- What you will do -
For the listing below, return the line containing "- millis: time", the line containing "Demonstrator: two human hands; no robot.", and all lines in between, exactly as written and nothing else.

- Data provided -

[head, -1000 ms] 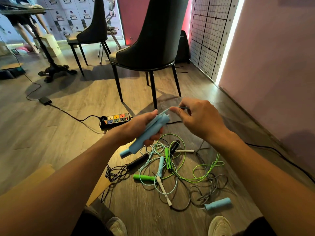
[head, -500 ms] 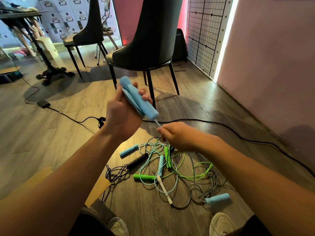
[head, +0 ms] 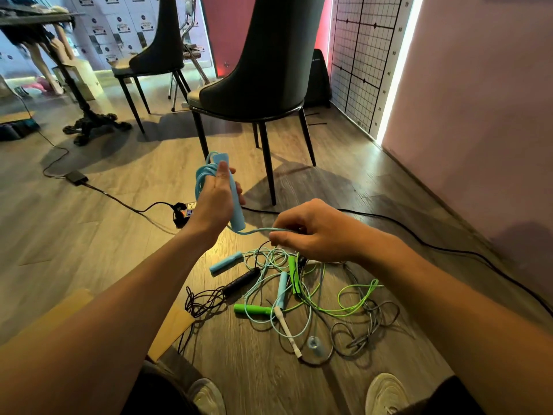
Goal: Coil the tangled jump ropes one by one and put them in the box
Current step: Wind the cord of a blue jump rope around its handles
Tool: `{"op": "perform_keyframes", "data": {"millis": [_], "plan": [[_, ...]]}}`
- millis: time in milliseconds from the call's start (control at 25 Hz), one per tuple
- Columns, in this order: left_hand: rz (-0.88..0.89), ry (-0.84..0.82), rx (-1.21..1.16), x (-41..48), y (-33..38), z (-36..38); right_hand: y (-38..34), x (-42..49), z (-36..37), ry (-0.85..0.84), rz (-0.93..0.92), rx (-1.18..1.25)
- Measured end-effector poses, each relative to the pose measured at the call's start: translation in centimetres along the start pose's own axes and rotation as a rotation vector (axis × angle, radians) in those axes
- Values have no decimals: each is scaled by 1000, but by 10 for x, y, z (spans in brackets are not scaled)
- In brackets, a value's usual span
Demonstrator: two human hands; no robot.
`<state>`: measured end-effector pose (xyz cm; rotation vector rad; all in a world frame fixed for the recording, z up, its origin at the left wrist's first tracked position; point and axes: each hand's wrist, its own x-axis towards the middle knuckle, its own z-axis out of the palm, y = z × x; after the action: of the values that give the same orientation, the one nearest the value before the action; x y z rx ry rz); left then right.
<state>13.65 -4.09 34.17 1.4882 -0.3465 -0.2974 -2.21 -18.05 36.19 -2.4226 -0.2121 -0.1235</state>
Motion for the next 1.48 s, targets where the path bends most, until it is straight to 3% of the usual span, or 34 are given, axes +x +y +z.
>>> {"op": "perform_keyframes", "data": {"millis": [120, 240, 400, 520, 640, 720, 840, 960, 1080, 1280, 1480], "plan": [[-90, 98, -253, 5, 5, -4, -4, -1, 1, -7, -26, 31], [-32, 6, -39, 5, -1, -12, -4, 0, -1, 115, -33, 23], [109, -376, 531, -11, 1, 6, 3, 1, -13, 396, -20, -10], [-119, -772, 716, -33, 7, 21, 4, -1, -21, 650, 59, 36], [-363, -930, 414, -46, 14, 30, 15, -6, -33, 829, 189, 83], [-455, -979, 218, -47, 24, 30, 25, -11, -37, 860, 262, 61], [-572, -1068, 20, -49, 34, 29, 31, -12, -30, 851, 284, -15], [-587, -1117, -309, -47, 37, 29, 29, -5, -23, 737, 322, -23], [-465, -1009, -659, -40, 41, 28, 25, -1, -16, 555, 362, 25], [-269, -482, -1048, -29, 43, 11, 23, -1, -2, 171, 494, 97], [-174, 14, -851, -11, 34, 4, 7, 3, 5, -69, 392, 103]]}}
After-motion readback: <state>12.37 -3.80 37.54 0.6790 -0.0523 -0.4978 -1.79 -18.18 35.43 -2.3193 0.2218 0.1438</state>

- Finished exercise -
- millis: time in milliseconds from the call's start (control at 25 Hz), one per tuple
- Columns, in this order: left_hand: rz (-0.88..0.89), ry (-0.84..0.82), rx (-1.21..1.16), x (-41..48), y (-33..38), z (-36..38); right_hand: y (-38..34), x (-42..49), z (-36..37), ry (-0.85..0.84), rz (-0.93..0.92), rx (-1.18..1.25)
- Measured end-effector poses, each relative to the pose measured at the call's start: translation in centimetres along the start pose's own axes and rotation as a rotation vector (axis × angle, radians) in those axes
- Values have no decimals: each is scaled by 1000, but by 10 for x, y, z (spans in brackets are not scaled)
- In brackets, a value's usual span
Demonstrator: two human hands; no robot.

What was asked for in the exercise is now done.